▸ **Required action**
What is needed is a word-for-word copy of every record below, minus the pictures.

▸ **Records for processing**
━━━

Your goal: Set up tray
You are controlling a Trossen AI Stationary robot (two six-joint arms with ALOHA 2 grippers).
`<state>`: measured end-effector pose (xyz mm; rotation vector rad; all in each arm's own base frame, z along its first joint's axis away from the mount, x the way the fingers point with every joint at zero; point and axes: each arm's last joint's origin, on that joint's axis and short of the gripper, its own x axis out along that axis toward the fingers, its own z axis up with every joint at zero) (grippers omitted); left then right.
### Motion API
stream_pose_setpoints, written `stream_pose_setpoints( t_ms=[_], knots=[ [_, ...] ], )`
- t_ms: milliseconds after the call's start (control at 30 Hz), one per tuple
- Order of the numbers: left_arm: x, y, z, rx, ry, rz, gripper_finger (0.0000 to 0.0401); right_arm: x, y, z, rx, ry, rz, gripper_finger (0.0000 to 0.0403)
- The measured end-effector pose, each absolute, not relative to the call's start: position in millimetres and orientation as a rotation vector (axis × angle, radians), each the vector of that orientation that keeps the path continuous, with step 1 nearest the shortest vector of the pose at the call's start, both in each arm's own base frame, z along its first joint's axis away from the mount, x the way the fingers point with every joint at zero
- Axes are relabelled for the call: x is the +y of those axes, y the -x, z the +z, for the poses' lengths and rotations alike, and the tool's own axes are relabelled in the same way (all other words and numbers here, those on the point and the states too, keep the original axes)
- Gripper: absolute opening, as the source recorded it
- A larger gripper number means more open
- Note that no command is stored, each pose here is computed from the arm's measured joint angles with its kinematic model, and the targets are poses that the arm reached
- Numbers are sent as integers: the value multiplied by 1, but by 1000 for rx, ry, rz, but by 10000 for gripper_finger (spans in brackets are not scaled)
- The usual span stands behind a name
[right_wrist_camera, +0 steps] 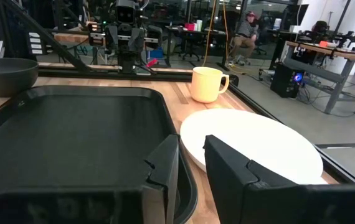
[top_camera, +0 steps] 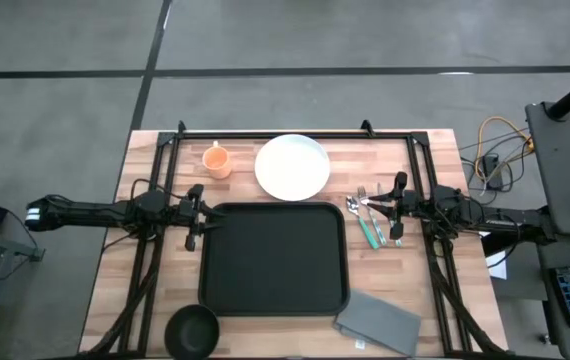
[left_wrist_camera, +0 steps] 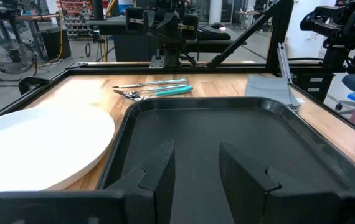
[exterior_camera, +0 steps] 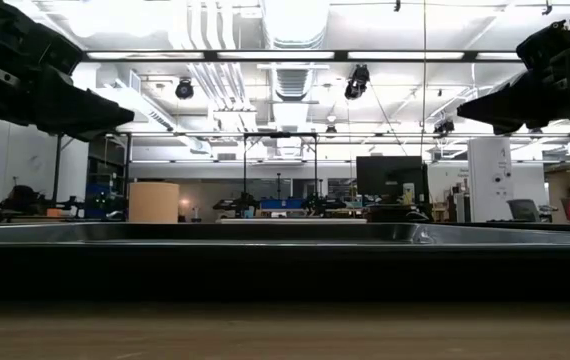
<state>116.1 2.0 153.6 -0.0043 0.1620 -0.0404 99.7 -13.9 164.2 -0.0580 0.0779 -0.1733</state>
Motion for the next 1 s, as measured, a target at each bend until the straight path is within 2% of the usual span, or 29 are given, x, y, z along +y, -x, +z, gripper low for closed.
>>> stream_pose_setpoints(
  t_ms=[633,1000],
  knots=[
    [2,-116,155,144,4,-40,105,-14,-100,164,78,58,-173,68],
    [2,-116,156,137,73,-34,105,-14,-100,164,78,58,-173,68]
  ],
)
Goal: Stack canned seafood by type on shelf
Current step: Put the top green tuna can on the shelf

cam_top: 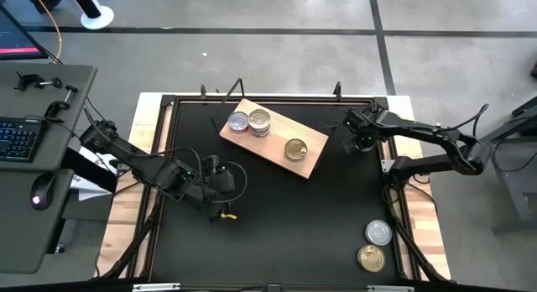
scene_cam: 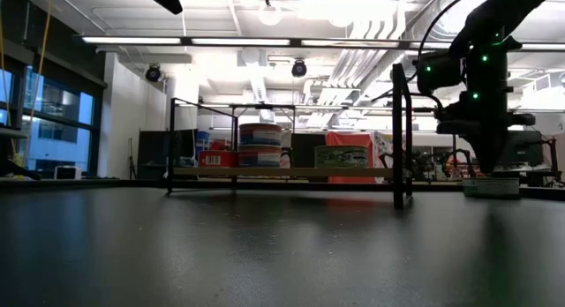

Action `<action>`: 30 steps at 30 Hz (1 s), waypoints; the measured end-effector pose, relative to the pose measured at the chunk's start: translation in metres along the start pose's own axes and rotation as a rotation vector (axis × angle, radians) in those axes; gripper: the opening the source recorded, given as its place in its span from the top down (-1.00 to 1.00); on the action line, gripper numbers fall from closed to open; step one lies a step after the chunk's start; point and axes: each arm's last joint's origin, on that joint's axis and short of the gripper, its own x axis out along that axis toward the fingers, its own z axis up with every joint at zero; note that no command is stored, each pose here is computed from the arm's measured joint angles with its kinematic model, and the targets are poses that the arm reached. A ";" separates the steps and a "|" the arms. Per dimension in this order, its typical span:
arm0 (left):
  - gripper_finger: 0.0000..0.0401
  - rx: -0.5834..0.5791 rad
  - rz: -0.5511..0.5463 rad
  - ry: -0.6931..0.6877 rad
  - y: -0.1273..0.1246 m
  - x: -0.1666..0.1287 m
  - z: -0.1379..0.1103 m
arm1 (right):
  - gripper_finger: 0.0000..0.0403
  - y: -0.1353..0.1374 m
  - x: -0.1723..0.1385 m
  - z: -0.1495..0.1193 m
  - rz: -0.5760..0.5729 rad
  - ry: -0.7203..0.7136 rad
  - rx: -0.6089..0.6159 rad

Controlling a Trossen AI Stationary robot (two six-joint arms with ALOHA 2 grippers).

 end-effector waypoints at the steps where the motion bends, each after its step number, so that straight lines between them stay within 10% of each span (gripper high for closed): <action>1: -0.64 0.001 0.001 -0.001 0.000 0.000 0.000 | 1.00 0.000 0.001 0.000 -0.003 0.005 0.021; 12: -0.64 -0.001 0.020 -0.011 0.001 0.000 0.001 | 1.00 -0.004 0.002 0.004 -0.104 -0.102 0.253; 30: -0.64 -0.018 0.033 -0.020 0.001 0.000 0.001 | 1.00 0.001 0.001 -0.043 0.121 0.132 0.248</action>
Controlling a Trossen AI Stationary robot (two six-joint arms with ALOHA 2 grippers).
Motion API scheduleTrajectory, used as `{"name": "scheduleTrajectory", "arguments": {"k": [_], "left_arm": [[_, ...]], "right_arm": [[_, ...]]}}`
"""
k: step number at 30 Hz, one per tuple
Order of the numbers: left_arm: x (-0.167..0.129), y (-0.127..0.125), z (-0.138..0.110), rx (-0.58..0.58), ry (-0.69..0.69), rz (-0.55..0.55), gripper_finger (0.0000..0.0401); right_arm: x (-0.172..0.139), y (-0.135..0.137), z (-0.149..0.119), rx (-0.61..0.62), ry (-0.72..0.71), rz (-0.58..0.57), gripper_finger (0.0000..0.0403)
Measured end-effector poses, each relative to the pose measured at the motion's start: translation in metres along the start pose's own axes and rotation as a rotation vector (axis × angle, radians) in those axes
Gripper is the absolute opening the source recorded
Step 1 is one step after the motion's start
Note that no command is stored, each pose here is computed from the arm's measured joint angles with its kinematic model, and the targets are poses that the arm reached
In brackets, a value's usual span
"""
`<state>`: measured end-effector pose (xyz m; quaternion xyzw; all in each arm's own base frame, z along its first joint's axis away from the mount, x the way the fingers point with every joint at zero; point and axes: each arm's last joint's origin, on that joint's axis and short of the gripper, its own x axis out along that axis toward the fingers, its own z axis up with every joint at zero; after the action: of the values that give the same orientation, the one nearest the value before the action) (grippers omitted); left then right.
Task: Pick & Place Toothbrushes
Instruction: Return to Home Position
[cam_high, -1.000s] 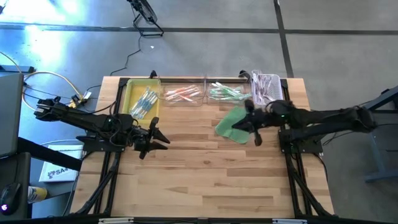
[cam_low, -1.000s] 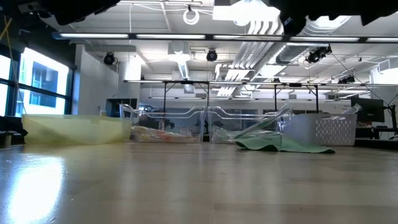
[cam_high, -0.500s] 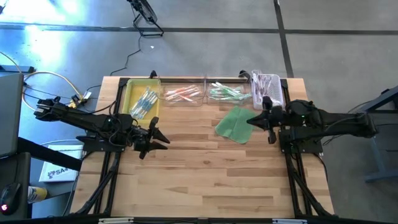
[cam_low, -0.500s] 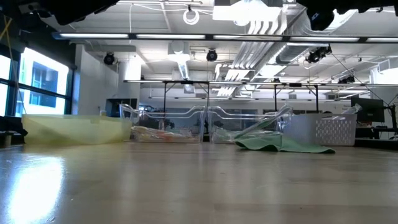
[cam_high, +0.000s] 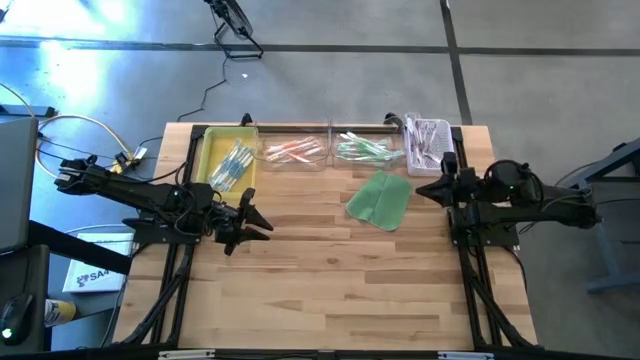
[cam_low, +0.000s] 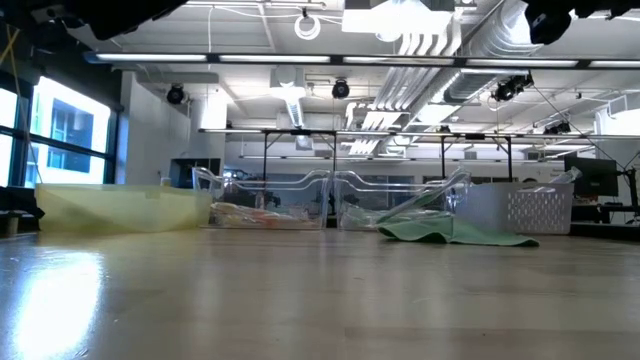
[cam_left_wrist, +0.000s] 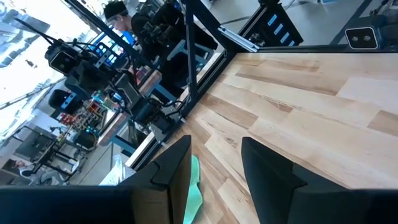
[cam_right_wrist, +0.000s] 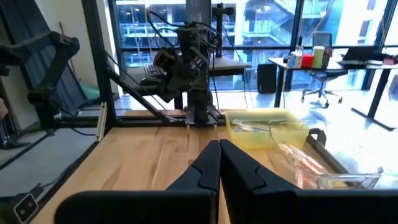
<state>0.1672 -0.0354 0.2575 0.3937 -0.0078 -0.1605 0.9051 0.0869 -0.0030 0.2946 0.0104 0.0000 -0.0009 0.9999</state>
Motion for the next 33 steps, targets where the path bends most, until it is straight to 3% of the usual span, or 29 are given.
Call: {"name": "scheduleTrajectory", "arguments": {"k": [25, 33], "left_arm": [[0.000, 0.000, 0.000, 0.002, -0.004, 0.005, 0.0136], [0.000, 0.001, 0.000, 0.018, -0.004, 0.006, 0.0136]], "right_arm": [[-0.052, -0.003, -0.005, 0.021, -0.112, -0.198, 0.0002], [-0.036, -0.005, -0.030, 0.029, -0.056, -0.228, 0.0002]]}}
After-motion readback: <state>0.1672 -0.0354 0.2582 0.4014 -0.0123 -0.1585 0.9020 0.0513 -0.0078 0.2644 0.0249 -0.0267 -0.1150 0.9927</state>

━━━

▸ **Exercise result**
Your goal: Set up tray
You are controlling a Trossen AI Stationary robot (two six-joint arms with ALOHA 2 grippers).
`<state>`: measured end-effector pose (xyz mm; rotation vector rad; all in each arm's own base frame, z along its first joint's axis away from the mount, x the way the fingers point with every joint at zero; point and axes: each arm's last joint's origin, on that joint's axis and short of the gripper, its own x axis out along that axis toward the fingers, its own z axis up with every joint at zero) (grippers omitted); left then right.
### Motion API
stream_pose_setpoints, written `stream_pose_setpoints( t_ms=[_], knots=[ [_, ...] ], )`
- t_ms: milliseconds after the call's start (control at 30 Hz), one per tuple
- Order of the numbers: left_arm: x, y, z, rx, ry, rz, gripper_finger (0.0000 to 0.0401); right_arm: x, y, z, rx, ry, rz, gripper_finger (0.0000 to 0.0403)
- The measured end-effector pose, each absolute, not relative to the call's start: position in millimetres and orientation as a rotation vector (axis × angle, radians), each the vector of that orientation that keeps the path continuous, with step 1 nearest the shortest vector of the pose at the call's start, both in each arm's own base frame, z along its first joint's axis away from the mount, x the way the fingers point with every joint at zero
- Axes are relabelled for the call: x is the +y of those axes, y the -x, z the +z, for the poses' lengths and rotations alike, and the tool's own axes are relabelled in the same way (all other words and numbers here, those on the point and the states too, keep the original axes)
- Gripper: absolute opening, as the source recorded it
- A larger gripper number means more open
- Note that no command is stored, each pose here is computed from the arm's measured joint angles with its kinematic model, and the targets are poses that the arm reached
- Numbers are sent as integers: the value multiplied by 1, but by 1000 for rx, ry, rz, but by 10000 for gripper_finger (spans in brackets are not scaled)
- The usual span stands behind a name
[right_wrist_camera, +0 steps] 
[top_camera, +0 steps] 
[left_wrist_camera, +0 steps] 
[exterior_camera, +0 steps] 
<state>116.1 2.0 153.6 -0.0043 0.1620 -0.0404 99.7 -13.9 164.2 -0.0580 0.0779 -0.1733</state>
Motion for the next 1 s, as measured, a target at each bend until the straight path is within 2% of the usual span, or 29 are given, x, y, z along +y, -x, +z, gripper low for closed.
>>> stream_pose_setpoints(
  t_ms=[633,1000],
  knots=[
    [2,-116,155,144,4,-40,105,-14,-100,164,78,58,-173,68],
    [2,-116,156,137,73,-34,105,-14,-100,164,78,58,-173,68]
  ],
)
Goal: Stack canned seafood by type on shelf
Current step: Put the top green tuna can on the shelf

cam_top: 
scene_cam: 

Action `<action>`: 30 steps at 30 Hz (1 s), waypoints; the measured end-effector pose, relative to the pose measured at the chunk's start: translation in metres along the start pose's own axes and rotation as a rotation vector (axis × angle, radians) in those axes; gripper: the opening the source recorded, given as its place in its span from the top down (-1.00 to 1.00); on the action line, gripper numbers fall from closed to open; step one lies a step after the chunk's start; point and axes: each arm's last joint's origin, on that joint's axis and short of the gripper, its own x axis out along that axis toward the fingers, its own z axis up with every joint at zero; note that no command is stored, each pose here is computed from the arm's measured joint angles with its kinematic model, and the targets are poses that the arm reached. A ";" separates the steps and a "|" the arms. Per dimension in this order, its typical span:
arm0 (left):
  - gripper_finger: 0.0000..0.0401
  - rx: -0.5834..0.5791 rad
  - rz: -0.5511..0.5463 rad
  - ry: -0.6931..0.6877 rad
  - y: -0.1273..0.1246 m
  - x: -0.1666..0.1287 m
  - z: -0.1379..0.1103 m
arm1 (right):
  - gripper_finger: 0.0000..0.0403
  - y: -0.1353..0.1374 m
  - x: -0.1723..0.1385 m
  - z: -0.1495..0.1193 m
  - rz: -0.5760..0.5729 rad
  - ry: -0.7203..0.7136 rad
  - rx: -0.6089..0.6159 rad

Controlling a Trossen AI Stationary robot (two six-joint arms with ALOHA 2 grippers).

 end-effector waypoints at the steps where the motion bends, each after its step number, so that straight lines between them stay within 10% of each span (gripper high for closed): <action>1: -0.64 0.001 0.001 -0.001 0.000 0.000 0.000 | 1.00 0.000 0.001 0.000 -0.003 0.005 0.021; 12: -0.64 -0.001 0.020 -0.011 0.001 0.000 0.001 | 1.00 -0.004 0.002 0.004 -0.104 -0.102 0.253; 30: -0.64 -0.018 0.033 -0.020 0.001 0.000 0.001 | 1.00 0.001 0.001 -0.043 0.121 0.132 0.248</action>
Controlling a Trossen AI Stationary robot (two six-joint arms with ALOHA 2 grippers).
Motion API scheduleTrajectory, used as `{"name": "scheduleTrajectory", "arguments": {"k": [_], "left_arm": [[_, ...]], "right_arm": [[_, ...]]}}`
"""
k: step number at 30 Hz, one per tuple
Order of the numbers: left_arm: x (-0.167..0.129), y (-0.127..0.125), z (-0.138..0.110), rx (-0.58..0.58), ry (-0.69..0.69), rz (-0.55..0.55), gripper_finger (0.0000..0.0401); right_arm: x (-0.172..0.139), y (-0.135..0.137), z (-0.149..0.119), rx (-0.61..0.62), ry (-0.72..0.71), rz (-0.58..0.57), gripper_finger (0.0000..0.0403)
Measured end-effector poses, each relative to the pose measured at the motion's start: translation in metres along the start pose's own axes and rotation as a rotation vector (axis × angle, radians) in those axes
Gripper is the absolute opening the source recorded
Step 1 is one step after the motion's start
Note that no command is stored, each pose here is computed from the arm's measured joint angles with its kinematic model, and the targets are poses that the arm reached
In brackets, a value's usual span
"""
`<state>`: measured end-effector pose (xyz m; quaternion xyzw; all in each arm's own base frame, z along its first joint's axis away from the mount, x the way the fingers point with every joint at zero; point and axes: each arm's last joint's origin, on that joint's axis and short of the gripper, its own x axis out along that axis toward the fingers, its own z axis up with every joint at zero; after the action: of the values that give the same orientation, the one nearest the value before the action) (grippers omitted); left then right.
Task: Pick & Place Toothbrushes
Instruction: Return to Home Position
[cam_high, -1.000s] 
[cam_low, -1.000s] 
[cam_high, -0.500s] 
[cam_low, -0.500s] 
[cam_high, +0.000s] 
[cam_low, +0.000s] 
[cam_left_wrist, +0.000s] 
[cam_right_wrist, +0.000s] 
<state>0.1672 -0.0354 0.2575 0.3937 -0.0078 -0.1605 0.9051 0.0869 -0.0030 0.2946 0.0104 0.0000 -0.0009 0.9999</state>
Motion for the next 33 steps, targets where the path bends most, until it is straight to 3% of the usual span, or 29 are given.
Call: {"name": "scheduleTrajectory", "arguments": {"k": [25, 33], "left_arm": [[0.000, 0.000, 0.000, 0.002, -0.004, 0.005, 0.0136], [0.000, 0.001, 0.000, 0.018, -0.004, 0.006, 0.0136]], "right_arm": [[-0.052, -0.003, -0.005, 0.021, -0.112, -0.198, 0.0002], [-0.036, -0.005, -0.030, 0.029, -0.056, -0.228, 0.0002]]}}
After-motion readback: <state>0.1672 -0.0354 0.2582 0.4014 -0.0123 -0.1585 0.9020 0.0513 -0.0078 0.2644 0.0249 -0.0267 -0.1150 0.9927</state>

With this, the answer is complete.